[ACTION ITEM]: In the data, find each line where the word "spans" appears and list that line.

(Records from a data collection)
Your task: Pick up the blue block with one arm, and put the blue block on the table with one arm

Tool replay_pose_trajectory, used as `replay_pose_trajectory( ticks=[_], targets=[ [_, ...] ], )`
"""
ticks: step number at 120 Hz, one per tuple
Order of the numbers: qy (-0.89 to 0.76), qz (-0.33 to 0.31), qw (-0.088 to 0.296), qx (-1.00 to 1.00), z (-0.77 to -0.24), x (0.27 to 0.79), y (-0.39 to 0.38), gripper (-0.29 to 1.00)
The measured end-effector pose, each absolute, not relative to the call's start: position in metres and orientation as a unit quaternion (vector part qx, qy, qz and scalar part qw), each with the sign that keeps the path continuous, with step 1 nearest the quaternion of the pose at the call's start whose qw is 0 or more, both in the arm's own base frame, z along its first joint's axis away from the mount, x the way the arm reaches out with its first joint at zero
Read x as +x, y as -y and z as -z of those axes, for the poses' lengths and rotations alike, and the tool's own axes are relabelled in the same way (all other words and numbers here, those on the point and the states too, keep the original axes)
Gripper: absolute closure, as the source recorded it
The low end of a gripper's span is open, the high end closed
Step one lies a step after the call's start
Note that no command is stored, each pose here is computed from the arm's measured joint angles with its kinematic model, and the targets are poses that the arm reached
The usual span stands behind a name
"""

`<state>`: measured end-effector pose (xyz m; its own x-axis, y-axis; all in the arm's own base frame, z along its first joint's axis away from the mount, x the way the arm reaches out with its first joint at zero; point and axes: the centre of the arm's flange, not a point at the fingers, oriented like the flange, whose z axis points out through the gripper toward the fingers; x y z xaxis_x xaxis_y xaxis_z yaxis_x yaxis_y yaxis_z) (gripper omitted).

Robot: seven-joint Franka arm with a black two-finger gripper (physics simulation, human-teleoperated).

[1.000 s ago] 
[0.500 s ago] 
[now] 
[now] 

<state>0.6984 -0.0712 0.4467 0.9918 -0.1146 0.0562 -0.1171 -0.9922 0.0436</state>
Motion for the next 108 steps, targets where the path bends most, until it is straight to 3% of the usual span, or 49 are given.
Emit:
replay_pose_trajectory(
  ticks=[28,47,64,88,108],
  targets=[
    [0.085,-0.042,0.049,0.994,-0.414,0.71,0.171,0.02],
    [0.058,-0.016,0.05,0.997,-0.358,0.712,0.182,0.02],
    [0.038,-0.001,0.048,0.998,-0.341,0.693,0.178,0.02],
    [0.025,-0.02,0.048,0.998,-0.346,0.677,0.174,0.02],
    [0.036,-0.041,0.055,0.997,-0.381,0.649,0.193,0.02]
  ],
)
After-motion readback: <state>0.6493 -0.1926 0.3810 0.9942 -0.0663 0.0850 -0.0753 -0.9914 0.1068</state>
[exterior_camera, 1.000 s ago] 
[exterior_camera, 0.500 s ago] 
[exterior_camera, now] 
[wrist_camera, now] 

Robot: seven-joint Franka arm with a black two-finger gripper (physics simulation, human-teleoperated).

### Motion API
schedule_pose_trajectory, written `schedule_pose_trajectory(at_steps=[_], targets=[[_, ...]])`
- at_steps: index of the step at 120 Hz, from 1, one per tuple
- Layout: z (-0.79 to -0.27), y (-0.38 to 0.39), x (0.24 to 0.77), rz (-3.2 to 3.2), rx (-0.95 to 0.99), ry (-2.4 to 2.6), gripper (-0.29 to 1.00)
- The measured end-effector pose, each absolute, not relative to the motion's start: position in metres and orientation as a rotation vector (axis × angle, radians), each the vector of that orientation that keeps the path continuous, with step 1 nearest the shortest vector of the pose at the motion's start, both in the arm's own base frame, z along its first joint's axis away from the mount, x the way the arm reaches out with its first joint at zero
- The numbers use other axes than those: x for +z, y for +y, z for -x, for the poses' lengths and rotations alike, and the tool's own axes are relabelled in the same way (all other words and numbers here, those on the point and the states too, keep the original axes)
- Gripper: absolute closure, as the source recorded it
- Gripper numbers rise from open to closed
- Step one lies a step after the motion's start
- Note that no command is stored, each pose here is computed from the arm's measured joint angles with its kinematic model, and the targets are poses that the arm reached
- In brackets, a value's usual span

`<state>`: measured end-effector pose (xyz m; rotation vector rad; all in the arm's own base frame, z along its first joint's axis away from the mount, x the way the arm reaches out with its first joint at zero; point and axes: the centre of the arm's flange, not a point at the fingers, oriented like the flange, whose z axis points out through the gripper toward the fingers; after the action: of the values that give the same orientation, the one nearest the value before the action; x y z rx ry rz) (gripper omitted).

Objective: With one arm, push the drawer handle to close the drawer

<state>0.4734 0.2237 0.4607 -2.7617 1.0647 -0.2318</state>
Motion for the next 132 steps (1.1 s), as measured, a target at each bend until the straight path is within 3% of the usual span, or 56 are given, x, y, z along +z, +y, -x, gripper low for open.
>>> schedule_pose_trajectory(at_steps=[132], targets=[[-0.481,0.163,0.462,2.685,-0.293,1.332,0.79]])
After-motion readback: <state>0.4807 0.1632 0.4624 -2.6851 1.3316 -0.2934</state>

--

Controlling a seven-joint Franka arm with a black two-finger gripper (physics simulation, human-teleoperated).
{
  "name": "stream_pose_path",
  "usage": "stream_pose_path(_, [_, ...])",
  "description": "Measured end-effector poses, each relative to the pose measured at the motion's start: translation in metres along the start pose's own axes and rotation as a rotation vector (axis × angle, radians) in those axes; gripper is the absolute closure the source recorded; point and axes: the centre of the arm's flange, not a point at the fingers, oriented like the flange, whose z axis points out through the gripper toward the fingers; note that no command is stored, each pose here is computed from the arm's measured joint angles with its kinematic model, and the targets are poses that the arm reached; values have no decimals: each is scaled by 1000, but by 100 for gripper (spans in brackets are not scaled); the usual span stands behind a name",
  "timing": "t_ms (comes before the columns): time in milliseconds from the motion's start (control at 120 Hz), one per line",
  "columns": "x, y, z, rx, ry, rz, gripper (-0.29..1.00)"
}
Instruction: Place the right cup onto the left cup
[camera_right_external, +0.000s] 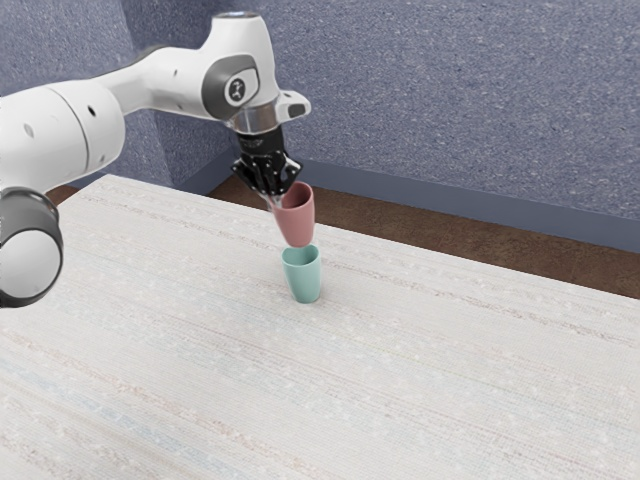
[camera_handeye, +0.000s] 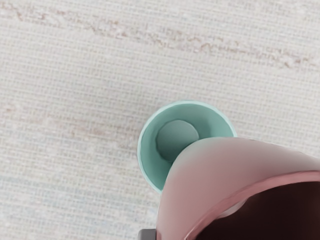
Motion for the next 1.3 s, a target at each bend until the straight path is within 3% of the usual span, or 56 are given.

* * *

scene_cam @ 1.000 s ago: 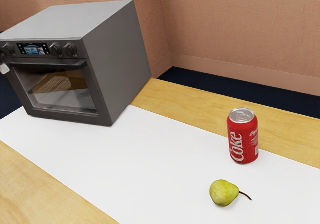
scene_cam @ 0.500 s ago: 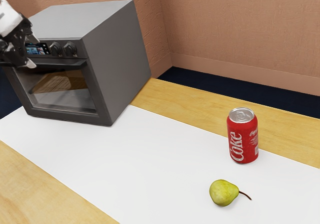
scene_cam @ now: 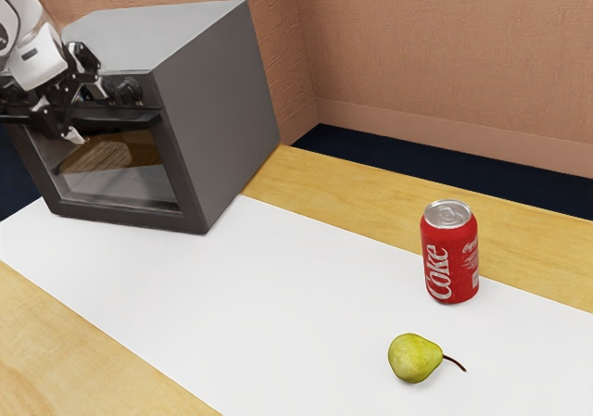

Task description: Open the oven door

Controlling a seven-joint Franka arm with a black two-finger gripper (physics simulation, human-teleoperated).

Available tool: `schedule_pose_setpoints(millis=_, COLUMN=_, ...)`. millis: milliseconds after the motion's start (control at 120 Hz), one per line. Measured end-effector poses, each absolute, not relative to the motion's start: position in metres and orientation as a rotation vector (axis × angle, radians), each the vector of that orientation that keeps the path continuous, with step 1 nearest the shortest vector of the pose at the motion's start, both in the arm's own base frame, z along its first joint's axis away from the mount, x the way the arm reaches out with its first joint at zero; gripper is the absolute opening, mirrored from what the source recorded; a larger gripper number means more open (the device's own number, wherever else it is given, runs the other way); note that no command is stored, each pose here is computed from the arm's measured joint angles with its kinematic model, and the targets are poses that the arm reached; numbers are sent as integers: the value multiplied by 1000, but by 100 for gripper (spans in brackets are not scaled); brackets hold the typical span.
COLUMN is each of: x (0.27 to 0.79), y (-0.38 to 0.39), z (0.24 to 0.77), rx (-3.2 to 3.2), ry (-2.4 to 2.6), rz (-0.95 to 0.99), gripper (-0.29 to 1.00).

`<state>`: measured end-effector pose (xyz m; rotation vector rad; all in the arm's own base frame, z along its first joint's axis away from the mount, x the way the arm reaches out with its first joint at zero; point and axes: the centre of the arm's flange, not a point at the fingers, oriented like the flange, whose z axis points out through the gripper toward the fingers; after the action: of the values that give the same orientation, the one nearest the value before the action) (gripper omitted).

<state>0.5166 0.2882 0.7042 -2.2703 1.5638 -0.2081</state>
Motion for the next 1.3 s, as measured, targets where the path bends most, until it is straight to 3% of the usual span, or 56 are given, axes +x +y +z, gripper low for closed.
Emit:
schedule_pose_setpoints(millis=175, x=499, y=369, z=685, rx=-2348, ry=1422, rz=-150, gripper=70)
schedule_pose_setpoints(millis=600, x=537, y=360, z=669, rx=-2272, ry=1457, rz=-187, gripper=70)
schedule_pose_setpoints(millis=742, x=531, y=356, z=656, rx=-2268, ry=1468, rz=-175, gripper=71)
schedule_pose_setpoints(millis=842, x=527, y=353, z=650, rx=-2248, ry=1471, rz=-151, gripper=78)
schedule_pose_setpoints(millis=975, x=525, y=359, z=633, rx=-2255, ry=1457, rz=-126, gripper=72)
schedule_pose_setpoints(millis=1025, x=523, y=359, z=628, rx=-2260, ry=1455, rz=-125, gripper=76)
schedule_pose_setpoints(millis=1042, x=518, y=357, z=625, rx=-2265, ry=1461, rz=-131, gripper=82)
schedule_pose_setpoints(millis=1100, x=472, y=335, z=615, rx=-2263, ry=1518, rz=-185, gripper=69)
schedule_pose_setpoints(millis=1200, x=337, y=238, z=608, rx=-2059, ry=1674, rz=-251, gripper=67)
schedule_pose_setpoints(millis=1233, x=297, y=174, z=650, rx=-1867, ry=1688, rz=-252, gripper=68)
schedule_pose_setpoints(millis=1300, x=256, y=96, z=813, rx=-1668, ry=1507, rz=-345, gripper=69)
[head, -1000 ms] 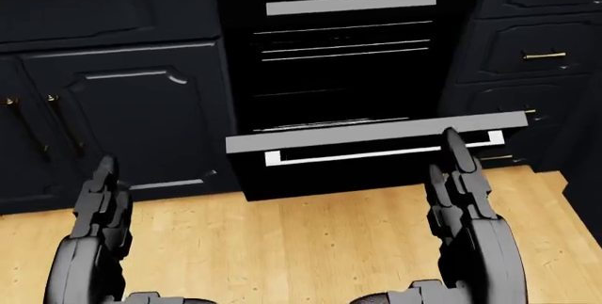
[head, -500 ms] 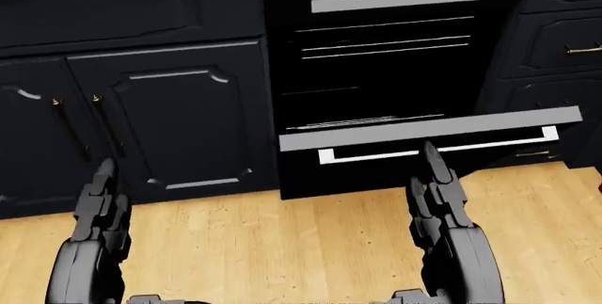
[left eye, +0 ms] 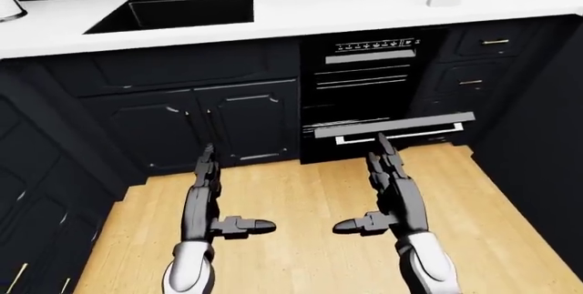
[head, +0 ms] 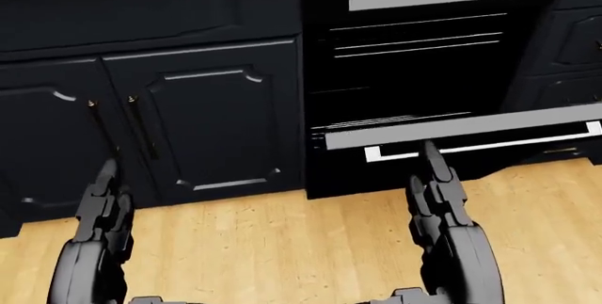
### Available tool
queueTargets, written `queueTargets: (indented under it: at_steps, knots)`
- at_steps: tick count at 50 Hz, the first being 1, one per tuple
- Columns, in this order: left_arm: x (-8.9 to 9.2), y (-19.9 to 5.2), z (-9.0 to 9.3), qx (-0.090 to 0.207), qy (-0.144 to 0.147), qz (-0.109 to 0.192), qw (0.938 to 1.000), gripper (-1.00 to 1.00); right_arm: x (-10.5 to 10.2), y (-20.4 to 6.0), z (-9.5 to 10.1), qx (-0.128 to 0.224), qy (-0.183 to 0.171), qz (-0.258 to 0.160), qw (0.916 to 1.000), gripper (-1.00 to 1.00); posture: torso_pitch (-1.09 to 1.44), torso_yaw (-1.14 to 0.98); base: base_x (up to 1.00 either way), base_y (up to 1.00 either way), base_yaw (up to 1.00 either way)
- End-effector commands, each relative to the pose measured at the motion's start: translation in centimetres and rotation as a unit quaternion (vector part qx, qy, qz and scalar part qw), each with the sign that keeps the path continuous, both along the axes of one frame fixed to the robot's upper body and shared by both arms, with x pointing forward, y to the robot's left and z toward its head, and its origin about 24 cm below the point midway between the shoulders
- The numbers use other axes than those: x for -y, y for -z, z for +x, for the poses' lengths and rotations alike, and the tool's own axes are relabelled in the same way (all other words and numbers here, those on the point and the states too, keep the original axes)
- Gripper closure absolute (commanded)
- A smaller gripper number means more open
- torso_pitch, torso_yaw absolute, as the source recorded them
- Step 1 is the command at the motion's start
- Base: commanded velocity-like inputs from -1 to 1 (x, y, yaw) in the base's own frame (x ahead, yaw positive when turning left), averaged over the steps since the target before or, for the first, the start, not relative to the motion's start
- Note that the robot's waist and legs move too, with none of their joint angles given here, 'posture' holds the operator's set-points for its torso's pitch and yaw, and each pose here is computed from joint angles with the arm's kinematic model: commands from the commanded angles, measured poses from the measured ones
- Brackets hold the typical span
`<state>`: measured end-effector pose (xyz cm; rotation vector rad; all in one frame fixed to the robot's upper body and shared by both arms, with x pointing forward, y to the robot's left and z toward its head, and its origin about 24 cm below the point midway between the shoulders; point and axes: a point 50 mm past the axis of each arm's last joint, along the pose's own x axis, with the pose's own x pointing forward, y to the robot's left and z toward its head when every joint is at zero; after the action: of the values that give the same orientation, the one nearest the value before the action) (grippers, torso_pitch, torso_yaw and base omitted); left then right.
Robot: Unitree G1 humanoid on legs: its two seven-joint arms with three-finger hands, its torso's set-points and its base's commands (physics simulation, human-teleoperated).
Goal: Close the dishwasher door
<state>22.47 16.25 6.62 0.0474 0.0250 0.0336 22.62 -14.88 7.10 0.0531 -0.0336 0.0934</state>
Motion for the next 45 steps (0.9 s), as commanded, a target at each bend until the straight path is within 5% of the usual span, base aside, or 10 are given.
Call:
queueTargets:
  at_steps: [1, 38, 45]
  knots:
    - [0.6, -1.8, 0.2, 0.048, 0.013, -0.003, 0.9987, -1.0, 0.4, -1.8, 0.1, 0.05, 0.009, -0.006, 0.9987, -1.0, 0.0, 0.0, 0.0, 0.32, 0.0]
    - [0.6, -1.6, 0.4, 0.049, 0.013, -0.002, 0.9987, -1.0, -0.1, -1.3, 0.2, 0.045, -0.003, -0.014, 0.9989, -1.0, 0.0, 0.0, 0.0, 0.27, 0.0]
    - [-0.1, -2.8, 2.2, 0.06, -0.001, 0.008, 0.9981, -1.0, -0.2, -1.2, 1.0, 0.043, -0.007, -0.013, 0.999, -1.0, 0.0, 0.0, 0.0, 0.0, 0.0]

[REPLY]:
  "description": "Measured end-effector poses, each relative to the pose measured at the motion's start: translation in metres along the start pose's own axes and rotation as a rotation vector (axis × angle, radians) in those axes; gripper is the absolute closure the source recorded; point and axes: the centre of the arm's flange, not a point at the fingers, oriented like the flange, whose z axis points out through the gripper toward the fingers; note that no command is stored, each pose here is computed from the arm's measured joint angles with its kinematic model, and the targets are poses that the arm reached; values have no decimals: each is scaled by 1000, but by 100 for gripper (spans in brackets are not scaled); the usual span stands behind a name",
Available tool: `schedule_pose_setpoints(millis=_, COLUMN=_, ...)`. millis: milliseconds after the motion's start (control at 120 Hz), one per line. Measured end-effector poses, each absolute, not relative to the motion's start: position in metres and orientation as a rotation vector (axis × angle, radians), each the vector of that orientation that keeps the path continuous, with step 1 nearest the shortest vector of the pose at the motion's start, both in the arm's own base frame, z along its first joint's axis away from the mount, x the way the arm reaches out with its first joint at zero; gripper is the absolute opening, mirrored from what the source recorded; a larger gripper number means more open (the device's own number, wherever else it is given, runs the other way); note that no command is stored, each pose here is computed from the arm's measured joint angles with its kinematic model, and the targets are poses that the arm reached; numbers are sent as integers: the value multiplied by 1000, but by 100 for gripper (spans in brackets are not scaled); brackets hold the typical span.

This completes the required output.